[Supplied data]
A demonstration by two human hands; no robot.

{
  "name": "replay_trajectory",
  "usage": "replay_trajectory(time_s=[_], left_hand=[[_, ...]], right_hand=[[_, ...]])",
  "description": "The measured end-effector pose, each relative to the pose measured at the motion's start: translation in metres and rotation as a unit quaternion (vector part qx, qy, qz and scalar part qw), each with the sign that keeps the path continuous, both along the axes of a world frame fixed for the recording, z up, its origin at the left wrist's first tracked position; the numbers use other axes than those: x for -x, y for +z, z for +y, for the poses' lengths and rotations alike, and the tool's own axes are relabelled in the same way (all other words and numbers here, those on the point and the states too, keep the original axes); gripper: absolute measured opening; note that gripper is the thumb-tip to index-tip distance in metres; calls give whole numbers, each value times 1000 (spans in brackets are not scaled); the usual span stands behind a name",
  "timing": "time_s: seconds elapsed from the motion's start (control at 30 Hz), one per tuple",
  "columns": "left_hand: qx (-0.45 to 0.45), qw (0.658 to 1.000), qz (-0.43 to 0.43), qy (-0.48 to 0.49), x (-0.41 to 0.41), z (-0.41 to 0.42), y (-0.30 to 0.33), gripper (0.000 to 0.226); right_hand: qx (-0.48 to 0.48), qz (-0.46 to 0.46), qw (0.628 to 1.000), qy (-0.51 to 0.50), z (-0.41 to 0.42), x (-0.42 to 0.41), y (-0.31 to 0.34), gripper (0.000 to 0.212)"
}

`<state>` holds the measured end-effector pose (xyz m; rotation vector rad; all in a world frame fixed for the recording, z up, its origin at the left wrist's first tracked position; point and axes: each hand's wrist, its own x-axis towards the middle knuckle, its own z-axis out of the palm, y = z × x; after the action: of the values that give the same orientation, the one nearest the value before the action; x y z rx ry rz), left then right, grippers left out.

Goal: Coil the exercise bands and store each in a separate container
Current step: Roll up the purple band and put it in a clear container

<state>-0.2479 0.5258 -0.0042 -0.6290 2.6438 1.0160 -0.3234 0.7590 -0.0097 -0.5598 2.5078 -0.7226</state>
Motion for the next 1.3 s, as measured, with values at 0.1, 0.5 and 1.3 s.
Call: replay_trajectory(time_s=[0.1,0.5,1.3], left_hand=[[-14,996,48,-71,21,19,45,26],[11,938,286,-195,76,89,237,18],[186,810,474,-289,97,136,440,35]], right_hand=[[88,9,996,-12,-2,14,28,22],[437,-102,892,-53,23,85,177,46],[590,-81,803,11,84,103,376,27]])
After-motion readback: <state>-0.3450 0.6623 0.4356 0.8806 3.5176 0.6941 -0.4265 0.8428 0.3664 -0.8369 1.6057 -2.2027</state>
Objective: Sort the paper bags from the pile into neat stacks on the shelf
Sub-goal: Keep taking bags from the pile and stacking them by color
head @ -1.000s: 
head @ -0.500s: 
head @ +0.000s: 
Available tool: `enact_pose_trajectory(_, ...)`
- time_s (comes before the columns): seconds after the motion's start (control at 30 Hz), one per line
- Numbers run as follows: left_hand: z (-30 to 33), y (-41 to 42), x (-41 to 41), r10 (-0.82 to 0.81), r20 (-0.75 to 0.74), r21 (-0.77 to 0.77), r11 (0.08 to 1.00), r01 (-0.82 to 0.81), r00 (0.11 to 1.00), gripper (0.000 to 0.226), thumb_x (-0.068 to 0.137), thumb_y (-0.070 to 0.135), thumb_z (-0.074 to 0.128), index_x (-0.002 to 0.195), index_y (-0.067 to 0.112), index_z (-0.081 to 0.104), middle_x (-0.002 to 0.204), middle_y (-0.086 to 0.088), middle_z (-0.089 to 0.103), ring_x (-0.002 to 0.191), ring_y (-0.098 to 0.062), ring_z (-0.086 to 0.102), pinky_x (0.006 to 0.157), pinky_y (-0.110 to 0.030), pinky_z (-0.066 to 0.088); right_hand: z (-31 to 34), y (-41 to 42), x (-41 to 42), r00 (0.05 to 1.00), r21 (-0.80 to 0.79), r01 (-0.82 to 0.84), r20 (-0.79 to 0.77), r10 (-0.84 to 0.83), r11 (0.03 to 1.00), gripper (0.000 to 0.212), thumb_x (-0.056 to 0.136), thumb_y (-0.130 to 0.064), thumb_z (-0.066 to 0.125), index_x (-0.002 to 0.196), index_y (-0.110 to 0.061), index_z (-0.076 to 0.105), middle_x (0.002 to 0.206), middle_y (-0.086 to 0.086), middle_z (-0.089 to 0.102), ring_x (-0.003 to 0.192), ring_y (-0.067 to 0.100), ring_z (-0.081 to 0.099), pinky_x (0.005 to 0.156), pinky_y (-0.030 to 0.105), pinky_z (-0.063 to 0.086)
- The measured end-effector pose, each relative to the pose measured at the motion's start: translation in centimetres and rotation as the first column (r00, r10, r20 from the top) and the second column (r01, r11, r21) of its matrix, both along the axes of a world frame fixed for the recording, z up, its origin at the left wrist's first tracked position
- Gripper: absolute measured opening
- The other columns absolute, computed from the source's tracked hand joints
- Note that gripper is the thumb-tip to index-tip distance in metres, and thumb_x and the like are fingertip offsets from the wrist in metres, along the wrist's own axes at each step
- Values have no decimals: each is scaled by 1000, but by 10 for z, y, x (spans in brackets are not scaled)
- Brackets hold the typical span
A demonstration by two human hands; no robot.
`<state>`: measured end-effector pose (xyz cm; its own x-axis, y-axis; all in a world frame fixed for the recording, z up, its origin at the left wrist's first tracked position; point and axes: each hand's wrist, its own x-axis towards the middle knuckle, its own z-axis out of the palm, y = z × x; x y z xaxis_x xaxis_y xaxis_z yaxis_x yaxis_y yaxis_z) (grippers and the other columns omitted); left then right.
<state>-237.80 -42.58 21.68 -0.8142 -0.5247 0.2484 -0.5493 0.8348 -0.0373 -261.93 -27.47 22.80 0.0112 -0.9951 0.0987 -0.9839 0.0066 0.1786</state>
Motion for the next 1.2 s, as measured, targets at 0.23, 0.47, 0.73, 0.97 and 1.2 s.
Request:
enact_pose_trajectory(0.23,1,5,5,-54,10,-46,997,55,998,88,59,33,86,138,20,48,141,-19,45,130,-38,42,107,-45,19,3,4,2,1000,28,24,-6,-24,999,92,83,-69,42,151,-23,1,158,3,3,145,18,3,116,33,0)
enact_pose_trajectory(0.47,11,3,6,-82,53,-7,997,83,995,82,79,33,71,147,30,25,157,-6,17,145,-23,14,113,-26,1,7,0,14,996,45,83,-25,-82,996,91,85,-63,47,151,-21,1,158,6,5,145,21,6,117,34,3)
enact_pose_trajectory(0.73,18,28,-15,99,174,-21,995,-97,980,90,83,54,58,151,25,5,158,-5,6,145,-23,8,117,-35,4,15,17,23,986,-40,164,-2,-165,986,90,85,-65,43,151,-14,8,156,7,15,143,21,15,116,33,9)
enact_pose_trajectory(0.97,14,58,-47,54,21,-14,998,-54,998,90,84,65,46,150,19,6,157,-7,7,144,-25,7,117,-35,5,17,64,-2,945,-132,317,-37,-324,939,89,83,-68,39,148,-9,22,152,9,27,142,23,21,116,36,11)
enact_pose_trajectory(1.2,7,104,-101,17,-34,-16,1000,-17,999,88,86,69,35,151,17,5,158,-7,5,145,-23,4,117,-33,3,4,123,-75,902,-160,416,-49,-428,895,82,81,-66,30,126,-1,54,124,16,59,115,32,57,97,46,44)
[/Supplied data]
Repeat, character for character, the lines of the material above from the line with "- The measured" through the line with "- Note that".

Expected output
- The measured end-effector pose, each relative to the pose measured at the motion's start: translation in centimetres and rotation as the first column (r00, r10, r20 from the top) and the second column (r01, r11, r21) of its matrix, both along the axes of a world frame fixed for the recording, z up, its origin at the left wrist's first tracked position
- Gripper: absolute measured opening
- The other columns absolute, computed from the source's tracked hand joints
- Note that gripper is the thumb-tip to index-tip distance in metres, and thumb_x and the like are fingertip offsets from the wrist in metres, along the wrist's own axes at each step

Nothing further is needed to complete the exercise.